___ Provided information ___

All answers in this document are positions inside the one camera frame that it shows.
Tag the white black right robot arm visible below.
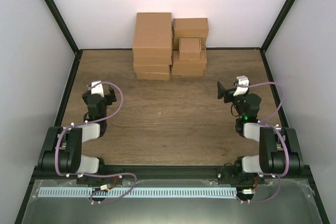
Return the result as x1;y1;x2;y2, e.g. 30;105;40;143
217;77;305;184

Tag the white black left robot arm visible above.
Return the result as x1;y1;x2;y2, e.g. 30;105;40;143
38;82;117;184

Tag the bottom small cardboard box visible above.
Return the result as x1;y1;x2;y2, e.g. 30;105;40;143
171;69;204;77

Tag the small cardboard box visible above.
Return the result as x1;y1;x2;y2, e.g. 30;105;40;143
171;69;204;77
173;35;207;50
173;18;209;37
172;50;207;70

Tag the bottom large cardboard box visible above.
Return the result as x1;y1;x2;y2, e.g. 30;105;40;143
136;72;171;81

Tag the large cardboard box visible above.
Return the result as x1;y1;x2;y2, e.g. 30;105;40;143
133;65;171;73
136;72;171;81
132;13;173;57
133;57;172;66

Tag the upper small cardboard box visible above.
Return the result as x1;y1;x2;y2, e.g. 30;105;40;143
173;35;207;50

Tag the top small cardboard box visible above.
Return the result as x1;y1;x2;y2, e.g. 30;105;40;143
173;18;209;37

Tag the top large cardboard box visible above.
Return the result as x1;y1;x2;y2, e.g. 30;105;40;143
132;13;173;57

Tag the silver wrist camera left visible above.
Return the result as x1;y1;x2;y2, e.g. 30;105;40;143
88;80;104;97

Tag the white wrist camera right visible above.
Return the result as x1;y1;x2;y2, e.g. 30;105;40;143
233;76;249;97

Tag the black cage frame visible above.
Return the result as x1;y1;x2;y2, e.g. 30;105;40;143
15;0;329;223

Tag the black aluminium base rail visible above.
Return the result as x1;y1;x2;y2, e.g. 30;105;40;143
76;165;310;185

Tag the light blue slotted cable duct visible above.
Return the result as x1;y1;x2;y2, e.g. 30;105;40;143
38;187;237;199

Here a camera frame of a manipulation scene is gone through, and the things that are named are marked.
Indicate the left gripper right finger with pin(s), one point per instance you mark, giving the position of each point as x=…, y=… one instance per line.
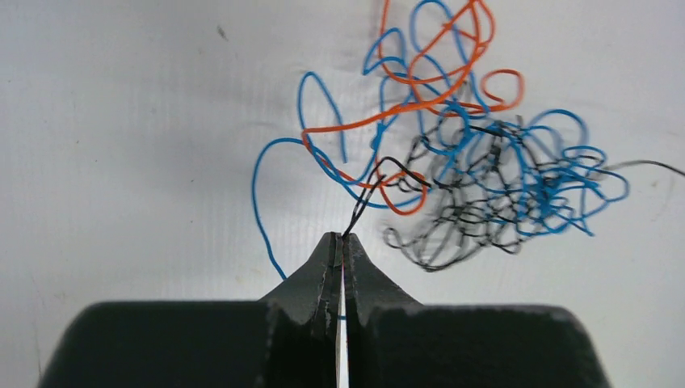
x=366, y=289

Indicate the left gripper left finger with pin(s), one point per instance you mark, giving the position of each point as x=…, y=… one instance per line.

___
___ Provided information ___

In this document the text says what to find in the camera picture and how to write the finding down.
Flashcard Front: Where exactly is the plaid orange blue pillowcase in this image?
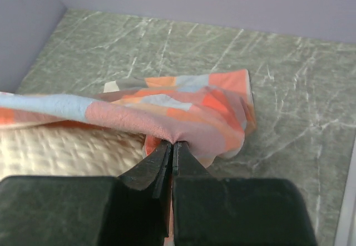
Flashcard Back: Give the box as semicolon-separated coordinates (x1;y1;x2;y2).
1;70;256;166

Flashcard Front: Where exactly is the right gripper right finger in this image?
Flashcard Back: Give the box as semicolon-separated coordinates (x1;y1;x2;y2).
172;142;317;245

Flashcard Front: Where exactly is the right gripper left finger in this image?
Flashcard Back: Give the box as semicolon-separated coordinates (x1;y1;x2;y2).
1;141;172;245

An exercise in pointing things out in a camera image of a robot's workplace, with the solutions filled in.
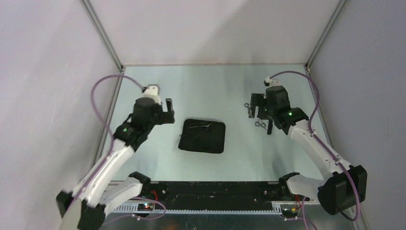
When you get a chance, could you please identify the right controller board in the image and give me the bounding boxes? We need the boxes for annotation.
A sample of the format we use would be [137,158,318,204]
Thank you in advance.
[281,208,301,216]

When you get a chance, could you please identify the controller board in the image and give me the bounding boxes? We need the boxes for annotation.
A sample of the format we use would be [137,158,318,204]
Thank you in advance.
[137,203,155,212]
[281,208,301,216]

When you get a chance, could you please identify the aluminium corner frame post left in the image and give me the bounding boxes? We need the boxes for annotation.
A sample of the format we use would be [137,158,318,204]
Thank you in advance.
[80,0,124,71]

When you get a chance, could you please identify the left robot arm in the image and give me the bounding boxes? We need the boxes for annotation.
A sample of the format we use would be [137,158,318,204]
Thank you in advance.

___

● Task goal
The answer must be the lines above from the one containing "Tag the silver" through the one containing "Indicate the left gripper left", reproduced exactly, with no pictures and nothing else.

● Output for this task
Tag the silver wrist camera left visible above.
Return the result as x1;y1;x2;y2, e.g. 30;105;40;143
88;80;104;97

Tag the white wrist camera right visible above.
Return the result as x1;y1;x2;y2, e.g. 30;105;40;143
233;76;249;97

Tag the black cage frame visible above.
Return the result as x1;y1;x2;y2, e.g. 30;105;40;143
15;0;329;223

Tag the black aluminium base rail visible above.
Return the result as x1;y1;x2;y2, e.g. 30;105;40;143
76;165;310;185

Tag the light blue slotted cable duct visible above.
Return the result as x1;y1;x2;y2, e.g. 30;105;40;143
38;187;237;199

Here a camera frame of a manipulation scene is gone through, and the things that are named are marked.
Indicate the left gripper right finger with pin(s), one point per instance you mark, giving the position of each point as x=…, y=… one instance per line.
x=366, y=289

Indicate the left gripper left finger with pin(s), one point per instance you mark, giving the position of each point as x=…, y=… one instance per line.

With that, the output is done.